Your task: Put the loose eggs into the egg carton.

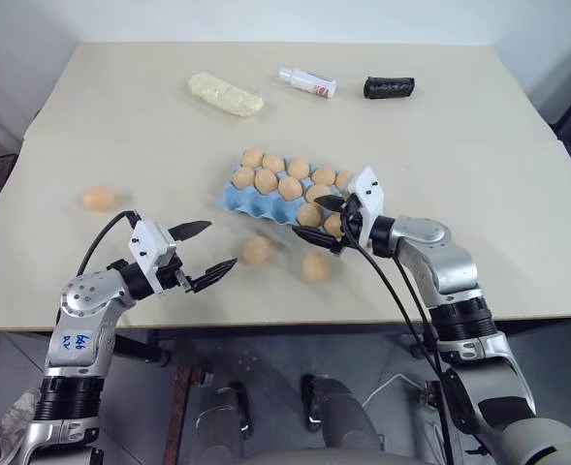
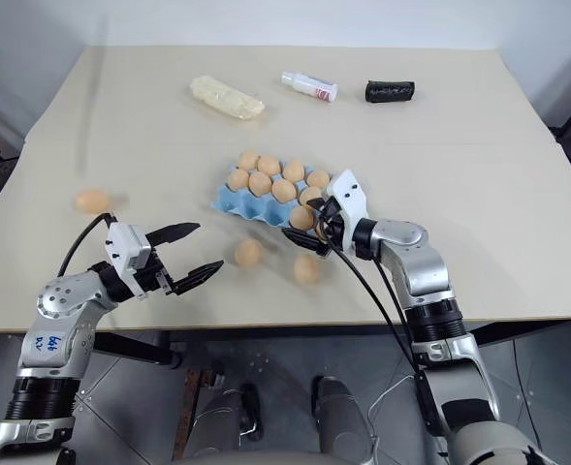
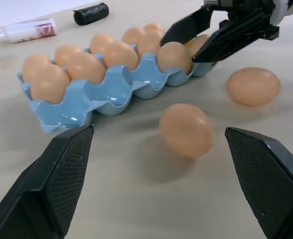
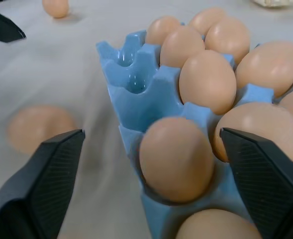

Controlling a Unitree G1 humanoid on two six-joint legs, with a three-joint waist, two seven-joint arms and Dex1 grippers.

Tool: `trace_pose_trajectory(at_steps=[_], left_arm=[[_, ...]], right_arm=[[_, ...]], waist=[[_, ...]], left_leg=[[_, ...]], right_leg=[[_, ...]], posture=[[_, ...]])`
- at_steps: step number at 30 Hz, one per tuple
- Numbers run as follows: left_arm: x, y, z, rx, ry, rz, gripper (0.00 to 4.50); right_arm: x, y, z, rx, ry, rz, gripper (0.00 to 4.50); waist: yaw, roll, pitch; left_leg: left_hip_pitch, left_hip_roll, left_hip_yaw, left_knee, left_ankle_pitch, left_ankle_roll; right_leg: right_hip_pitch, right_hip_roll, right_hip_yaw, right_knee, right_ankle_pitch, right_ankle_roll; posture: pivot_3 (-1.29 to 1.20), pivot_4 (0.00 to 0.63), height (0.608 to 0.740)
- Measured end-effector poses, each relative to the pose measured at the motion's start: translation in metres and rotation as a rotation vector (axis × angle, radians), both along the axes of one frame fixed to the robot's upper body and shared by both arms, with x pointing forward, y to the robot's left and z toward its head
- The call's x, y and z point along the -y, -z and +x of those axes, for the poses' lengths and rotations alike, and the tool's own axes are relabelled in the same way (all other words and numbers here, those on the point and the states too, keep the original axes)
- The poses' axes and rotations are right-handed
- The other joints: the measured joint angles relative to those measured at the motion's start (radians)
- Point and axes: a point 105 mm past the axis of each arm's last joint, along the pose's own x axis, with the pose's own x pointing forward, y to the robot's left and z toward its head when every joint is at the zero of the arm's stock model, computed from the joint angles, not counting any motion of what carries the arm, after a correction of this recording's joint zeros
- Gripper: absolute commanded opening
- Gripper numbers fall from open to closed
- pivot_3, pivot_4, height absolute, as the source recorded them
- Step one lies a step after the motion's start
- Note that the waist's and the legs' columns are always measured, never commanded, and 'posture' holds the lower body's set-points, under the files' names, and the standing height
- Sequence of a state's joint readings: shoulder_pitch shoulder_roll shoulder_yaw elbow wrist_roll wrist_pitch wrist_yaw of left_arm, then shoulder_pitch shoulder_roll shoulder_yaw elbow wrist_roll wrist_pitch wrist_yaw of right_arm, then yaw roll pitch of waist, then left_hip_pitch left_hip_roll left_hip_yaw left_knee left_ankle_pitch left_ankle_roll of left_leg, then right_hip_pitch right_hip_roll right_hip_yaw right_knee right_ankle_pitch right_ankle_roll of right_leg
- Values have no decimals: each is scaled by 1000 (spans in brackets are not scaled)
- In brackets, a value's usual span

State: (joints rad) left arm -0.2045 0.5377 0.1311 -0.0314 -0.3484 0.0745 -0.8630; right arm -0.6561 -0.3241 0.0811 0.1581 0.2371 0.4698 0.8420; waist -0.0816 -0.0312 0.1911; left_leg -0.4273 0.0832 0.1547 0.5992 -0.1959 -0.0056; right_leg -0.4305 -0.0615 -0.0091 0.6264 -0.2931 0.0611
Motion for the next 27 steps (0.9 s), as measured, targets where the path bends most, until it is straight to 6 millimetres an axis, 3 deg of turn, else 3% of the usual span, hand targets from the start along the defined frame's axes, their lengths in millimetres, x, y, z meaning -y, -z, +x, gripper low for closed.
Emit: trace_pose_trajectory(at_steps=[3,8,11,15,18,24,27], left_arm=[[8,1,-2,-6,33,0,4500],[14,1,-5,-9,80,16,4500],[15,3,-9,-17,121,50,4500],[24,3,-8,-20,176,67,4500],[26,3,-4,-17,187,76,4500],[20,4,3,-16,168,77,4500],[13,6,0,-28,167,91,4500]], right_arm=[[11,-11,-11,59,-30,1,4479],[60,-16,-39,125,-14,25,4479],[90,1,-68,136,-37,-59,4479],[115,30,-99,96,-36,-125,4479],[122,36,-106,106,-16,-132,4479],[120,32,-100,144,12,-121,4479],[88,24,-89,139,-32,-71,4479]], waist=[[4,0,0],[25,0,0],[35,0,0],[35,0,0],[25,0,0],[24,0,0],[12,-1,0]], left_leg=[[0,0,0,0,0,0],[0,-1,0,0,0,0],[0,-1,-1,0,0,0],[2,-1,0,1,0,1],[4,-1,0,5,0,1],[4,-1,-2,10,0,2],[4,-1,-1,10,0,2]], right_leg=[[1,0,-1,-1,0,0],[1,0,-2,-2,0,0],[2,0,-4,-5,0,0],[4,1,-5,-4,1,1],[5,3,-5,-3,1,1],[6,3,-3,-4,-3,-12],[6,3,0,-3,-2,-13]], posture=[[0,150,740],[0,150,740],[0,150,740],[0,150,740],[0,150,740],[0,150,740],[0,150,740]])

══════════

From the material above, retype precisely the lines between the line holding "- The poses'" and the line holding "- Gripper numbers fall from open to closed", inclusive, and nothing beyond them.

- The poses' axes and rotations are right-handed
- The other joints: the measured joint angles relative to those measured at the motion's start (radians)
- Point and axes: a point 105 mm past the axis of each arm's last joint, along the pose's own x axis, with the pose's own x pointing forward, y to the robot's left and z toward its head when every joint is at the zero of the arm's stock model, computed from the joint angles, not counting any motion of what carries the arm, after a correction of this recording's joint zeros
- Gripper: absolute commanded opening
- Gripper numbers fall from open to closed

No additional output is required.